No-one deserved a real terms pay cut this year. But the Police Federation haven't spoken in support of any other public sector worker this year (or any other year as far as I can remember). If the Police want the support of anyone else outside the force, you're going to need to support us too.

Unknown said...

DM Andy...
The first thing I noticed about your messages was the anger. You seem to be using any bad experience (and not just your own) as an excuse to point the finger and blame every officer for the short comings of a few.
I'd like to know what on earth has something that happened donkeys years ago got to do with todays policing and the pay awarded to current serving officers?
On an intellectual level, half the health service haven't a brain cell between them which gives me a wonderful smug feeling that I shall go far within the NHS. However should I come across someone such as yourself after an assault the first question I would ask is "what did you say to wind them up?". I presume you have something to do with the NHS, or is it just an example?
The NHS can refuse to treat someone who is violent, can have them removed from NHS property blah blah f*cking blah but what would happen if the police turned round and said "hell no I aren't arresting him, he's a bloody nut job!"? So there is your support and the reason the police are in fact a 'special case'...please feel free to offer your support now.
Oh and while I'm on the subject of support I'm curious to ask why you think the POLICE federation should speak out for another part of the public sector?

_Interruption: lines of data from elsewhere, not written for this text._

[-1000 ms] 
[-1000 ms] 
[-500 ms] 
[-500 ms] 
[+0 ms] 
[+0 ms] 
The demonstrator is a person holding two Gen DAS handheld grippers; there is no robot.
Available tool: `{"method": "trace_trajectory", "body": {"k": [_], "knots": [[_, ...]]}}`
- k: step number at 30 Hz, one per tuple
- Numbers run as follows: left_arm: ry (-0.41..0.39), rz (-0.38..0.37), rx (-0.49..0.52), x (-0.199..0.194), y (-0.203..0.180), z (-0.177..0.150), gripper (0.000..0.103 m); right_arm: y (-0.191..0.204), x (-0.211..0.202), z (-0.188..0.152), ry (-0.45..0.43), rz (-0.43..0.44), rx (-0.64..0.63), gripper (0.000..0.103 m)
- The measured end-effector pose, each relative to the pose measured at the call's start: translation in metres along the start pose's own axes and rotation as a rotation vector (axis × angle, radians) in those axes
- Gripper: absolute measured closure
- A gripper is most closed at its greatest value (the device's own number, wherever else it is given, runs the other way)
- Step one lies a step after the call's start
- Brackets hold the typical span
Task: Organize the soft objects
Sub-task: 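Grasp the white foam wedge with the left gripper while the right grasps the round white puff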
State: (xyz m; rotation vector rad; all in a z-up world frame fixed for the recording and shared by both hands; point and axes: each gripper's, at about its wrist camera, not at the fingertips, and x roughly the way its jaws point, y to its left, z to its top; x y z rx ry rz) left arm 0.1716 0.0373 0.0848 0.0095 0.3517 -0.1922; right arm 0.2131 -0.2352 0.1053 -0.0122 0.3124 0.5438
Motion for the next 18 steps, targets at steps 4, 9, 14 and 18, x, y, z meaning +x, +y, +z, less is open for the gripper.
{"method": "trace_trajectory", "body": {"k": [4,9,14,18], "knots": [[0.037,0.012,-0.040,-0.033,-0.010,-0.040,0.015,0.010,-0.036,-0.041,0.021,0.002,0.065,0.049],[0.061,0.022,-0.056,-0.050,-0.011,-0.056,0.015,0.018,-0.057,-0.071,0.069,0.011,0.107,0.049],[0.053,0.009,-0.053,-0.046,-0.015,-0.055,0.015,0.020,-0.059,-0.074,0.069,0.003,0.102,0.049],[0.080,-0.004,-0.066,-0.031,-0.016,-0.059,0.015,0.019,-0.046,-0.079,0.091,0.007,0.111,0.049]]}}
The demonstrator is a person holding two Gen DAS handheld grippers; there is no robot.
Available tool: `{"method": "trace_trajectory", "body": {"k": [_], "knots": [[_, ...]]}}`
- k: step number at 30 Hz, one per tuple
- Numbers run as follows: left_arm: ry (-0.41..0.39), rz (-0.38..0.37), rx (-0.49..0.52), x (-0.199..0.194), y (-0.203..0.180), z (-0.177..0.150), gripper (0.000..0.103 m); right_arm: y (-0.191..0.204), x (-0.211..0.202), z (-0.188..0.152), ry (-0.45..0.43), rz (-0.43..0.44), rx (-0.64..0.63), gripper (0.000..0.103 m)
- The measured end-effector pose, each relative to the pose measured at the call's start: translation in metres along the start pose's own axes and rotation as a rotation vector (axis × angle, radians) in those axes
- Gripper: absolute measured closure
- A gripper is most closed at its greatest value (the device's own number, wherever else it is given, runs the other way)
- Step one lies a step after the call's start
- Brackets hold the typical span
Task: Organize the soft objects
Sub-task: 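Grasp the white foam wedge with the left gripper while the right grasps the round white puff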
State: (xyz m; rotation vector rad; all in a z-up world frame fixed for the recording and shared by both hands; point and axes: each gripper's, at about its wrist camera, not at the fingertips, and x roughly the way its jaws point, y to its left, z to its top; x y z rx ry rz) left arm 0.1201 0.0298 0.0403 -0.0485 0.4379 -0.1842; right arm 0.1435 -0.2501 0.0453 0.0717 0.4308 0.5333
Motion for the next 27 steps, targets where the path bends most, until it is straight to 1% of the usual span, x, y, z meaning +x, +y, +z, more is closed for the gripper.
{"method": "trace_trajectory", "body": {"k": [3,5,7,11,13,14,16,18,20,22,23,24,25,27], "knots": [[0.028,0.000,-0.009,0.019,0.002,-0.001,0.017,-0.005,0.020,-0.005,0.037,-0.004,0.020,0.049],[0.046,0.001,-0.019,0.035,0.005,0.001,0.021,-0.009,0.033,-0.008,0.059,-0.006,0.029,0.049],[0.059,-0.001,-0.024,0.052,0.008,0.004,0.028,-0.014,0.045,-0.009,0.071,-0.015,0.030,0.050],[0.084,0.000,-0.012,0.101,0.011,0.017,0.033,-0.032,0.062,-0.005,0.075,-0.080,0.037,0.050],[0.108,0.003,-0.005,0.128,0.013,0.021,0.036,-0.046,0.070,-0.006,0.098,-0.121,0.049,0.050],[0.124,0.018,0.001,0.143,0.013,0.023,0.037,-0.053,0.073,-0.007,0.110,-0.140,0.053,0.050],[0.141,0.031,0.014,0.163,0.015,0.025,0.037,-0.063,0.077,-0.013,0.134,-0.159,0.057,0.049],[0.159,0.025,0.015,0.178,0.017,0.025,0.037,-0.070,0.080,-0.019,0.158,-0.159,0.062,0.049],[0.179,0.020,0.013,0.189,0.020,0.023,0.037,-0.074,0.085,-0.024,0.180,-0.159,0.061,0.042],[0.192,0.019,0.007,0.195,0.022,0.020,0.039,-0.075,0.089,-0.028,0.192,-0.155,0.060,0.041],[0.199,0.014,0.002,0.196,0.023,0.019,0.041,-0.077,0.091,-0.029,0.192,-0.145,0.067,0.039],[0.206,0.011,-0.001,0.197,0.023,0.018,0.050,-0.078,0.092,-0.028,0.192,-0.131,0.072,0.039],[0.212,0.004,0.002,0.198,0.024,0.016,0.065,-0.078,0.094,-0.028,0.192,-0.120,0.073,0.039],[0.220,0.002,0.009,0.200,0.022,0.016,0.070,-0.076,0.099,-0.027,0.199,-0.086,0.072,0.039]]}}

As RP said, many have heard of or had first hand experience of bad officers including myself but for everytime that ass of mine laid a hand on me there were a dozen other officers right there helping me escape because I didn't have the balls to walk out myself so if a pay rise means that my blood will boil at my ex getting more just so those who helped me can get what they deserve then yes, I can live with that!!
Why can't you?!
I think rather than having one-dimensional views we should all thank our lucky stars that those officers are there or the likes of you and real victims would be right up sh*t creek without a paddle.